The projects are among the many 5 new productions deemed eligible for a reduce of North Carolina’s movie grant funding

Story Highlights

  • Parkside,” the manufacturing title for “Scream” relaunch, is eligible for $7 million from state grant
  • The second season of Starz’s “Hightown” qualifies for the utmost $12 million
  • The at present in manufacturing “USS Christmas” might get $1.1 million again from the state

WILMINGTON – After a six-month pause, the North Carolina movie trade has confirmed resilient within the age of COVID-19.

Five new productions are ramping up throughout the state, three of them within the Wilmington space and two in and round Charlotte.

Gov. Roy Cooper’s workplace introduced Tuesday that each one 5 productions will get a reduce of the state’s $31 million annual movie grant funding, which hasn’t been touched by any productions since final 12 months. Altogether, the productions are projected to spend $107 million within the state and make use of an estimated 650 movie crew.

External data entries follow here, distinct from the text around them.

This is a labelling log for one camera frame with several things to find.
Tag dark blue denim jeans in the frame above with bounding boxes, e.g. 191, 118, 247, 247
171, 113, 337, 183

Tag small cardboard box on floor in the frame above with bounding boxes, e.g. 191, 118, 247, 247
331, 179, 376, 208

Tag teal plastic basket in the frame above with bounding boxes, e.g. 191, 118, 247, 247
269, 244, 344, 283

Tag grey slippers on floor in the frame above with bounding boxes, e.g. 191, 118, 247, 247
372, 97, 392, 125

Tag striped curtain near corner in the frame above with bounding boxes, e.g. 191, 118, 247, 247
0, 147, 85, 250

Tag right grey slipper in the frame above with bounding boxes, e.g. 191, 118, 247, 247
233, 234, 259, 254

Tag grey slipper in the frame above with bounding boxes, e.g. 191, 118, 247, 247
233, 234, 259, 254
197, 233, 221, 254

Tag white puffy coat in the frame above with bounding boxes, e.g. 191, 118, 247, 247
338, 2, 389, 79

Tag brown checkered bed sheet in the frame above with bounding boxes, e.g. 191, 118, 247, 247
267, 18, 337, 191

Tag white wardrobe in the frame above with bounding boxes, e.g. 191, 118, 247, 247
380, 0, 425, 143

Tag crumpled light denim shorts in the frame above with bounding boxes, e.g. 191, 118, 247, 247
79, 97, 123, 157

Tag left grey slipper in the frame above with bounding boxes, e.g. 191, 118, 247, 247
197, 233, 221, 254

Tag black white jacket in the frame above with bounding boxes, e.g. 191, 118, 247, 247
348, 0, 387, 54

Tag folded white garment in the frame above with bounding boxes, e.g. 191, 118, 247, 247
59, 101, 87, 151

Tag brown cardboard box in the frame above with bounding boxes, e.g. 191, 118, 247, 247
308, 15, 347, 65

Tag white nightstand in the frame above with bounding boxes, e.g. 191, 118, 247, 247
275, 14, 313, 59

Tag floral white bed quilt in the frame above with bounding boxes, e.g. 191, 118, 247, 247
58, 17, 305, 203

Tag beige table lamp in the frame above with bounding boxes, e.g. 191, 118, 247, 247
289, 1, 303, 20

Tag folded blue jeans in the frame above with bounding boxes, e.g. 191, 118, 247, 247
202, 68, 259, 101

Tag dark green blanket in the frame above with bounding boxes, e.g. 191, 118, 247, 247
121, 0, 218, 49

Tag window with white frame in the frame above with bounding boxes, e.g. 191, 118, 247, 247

Of the Wilmington productions, “Parkside,” the manufacturing title for the relaunch of the horror traditional “Scream,” has been deemed eligible for as much as $7 million in grant funding primarily based on the native spend estimates submitted to the state. Each manufacturing can file for an as much as 25 % return on eligible cash spent domestically.

The movie, which can begin filming on Sept. 22, is the fifth installment within the “Scream” story and can characteristic the return of franchise stars Neve Campbell, Courteney Cox and David Arquette.

Starz’s “Hightown,” which is relocating from New York to Wilmington for its second season this fall, qualifies for as much as the utmost $12 million from the grant primarily based on its episode manufacturing funds.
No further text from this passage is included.